La dernière soirée des Césars, quelques jours avant le huit mars, a célébré la journée des Droits des Femmes avec plus d’éclat que ne vont le faire les innombrables prises de parole officielles. Comment ça? Ce moment embarrassant où un violeur en série s’est vu récompensé par la distinction suprême du cinéma français aurait du positif ? Cette défaite symbolique des victimes face à leurs agresseurs triomphants serait une source de satisfaction ?

Ça peut sembler paradoxal. Je comprends. Sauf si on y regarde de plus près. Florence Foresti instagramant un mot unique: « écoeurée », après qu’à l’annonce du résultat elle décide de ne plus réapparaître sur la scène? Inimaginable. Adèle Haenel, Noémie Merlant et Céline Sciamma quittant la salle en criant à la honte? Impensable. On n’avait jamais vu ça. Ces défis à l’ordre établi portent comme une oriflamme la marque de MeToo.

MeToo, la parole des femmes, notre parole à toutes, trouve enfin un écho au coeur même des institutions. Avant MeToo, personne n’aurait osé tourner en dérision, puis tourner le dos à la puissance des hommes. J’aurai eu la chance de voir ça, 25 ans après avoir publié mon premier livre féministe.
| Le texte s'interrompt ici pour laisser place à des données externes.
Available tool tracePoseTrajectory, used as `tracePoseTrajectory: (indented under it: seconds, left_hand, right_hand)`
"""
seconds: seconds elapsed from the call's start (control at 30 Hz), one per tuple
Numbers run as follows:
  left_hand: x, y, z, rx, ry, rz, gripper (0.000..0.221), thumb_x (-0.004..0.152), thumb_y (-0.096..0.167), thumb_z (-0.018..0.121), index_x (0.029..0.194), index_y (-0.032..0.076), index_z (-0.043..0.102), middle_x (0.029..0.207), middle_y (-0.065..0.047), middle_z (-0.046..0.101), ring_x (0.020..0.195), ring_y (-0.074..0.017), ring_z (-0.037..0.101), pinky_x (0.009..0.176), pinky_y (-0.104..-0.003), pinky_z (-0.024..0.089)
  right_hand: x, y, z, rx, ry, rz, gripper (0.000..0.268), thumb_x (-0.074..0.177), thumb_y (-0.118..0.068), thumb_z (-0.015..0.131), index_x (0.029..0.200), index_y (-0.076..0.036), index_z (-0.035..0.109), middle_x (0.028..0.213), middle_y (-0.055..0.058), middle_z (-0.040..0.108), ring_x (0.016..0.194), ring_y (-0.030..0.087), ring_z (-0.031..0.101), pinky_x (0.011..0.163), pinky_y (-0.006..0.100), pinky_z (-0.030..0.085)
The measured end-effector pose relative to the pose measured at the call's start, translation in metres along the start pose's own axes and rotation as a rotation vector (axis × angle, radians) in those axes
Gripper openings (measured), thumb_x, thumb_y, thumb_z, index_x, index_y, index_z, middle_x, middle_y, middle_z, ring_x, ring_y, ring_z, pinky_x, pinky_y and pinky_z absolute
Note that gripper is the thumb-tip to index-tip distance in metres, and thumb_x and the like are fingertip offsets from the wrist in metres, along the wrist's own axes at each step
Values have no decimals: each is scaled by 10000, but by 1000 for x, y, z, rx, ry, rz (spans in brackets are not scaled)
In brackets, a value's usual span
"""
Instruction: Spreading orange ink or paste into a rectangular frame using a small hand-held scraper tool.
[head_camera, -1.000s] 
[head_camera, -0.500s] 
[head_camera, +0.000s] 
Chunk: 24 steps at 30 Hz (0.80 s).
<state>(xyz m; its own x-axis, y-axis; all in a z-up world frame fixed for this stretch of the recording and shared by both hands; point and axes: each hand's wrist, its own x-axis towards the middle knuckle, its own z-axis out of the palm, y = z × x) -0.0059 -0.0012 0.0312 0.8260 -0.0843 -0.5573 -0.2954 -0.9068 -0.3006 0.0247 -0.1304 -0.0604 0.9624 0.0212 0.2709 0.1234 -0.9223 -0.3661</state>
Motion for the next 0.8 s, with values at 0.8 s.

Le jury a cru bon de faire un bras d’honneur à la prise de conscience générale. À celles qui ont vécu ce moment comme une humiliation supplémentaire j’ai envie de dire qu’avant nous des dizaines de générations n’ont eu d’autre choix que de se taire et ravaler leur rage. Les jurés du 7e art ont perdu la bataille. On n’arrêtera pas cette révolution.

La bête patriarcale est solide et rancunière. Pour l’abattre il va falloir beaucoup de courage et d’entêtement, beaucoup d’hommes à nos côtés. Ce n’est pas fini. Ça ne fait que commencer.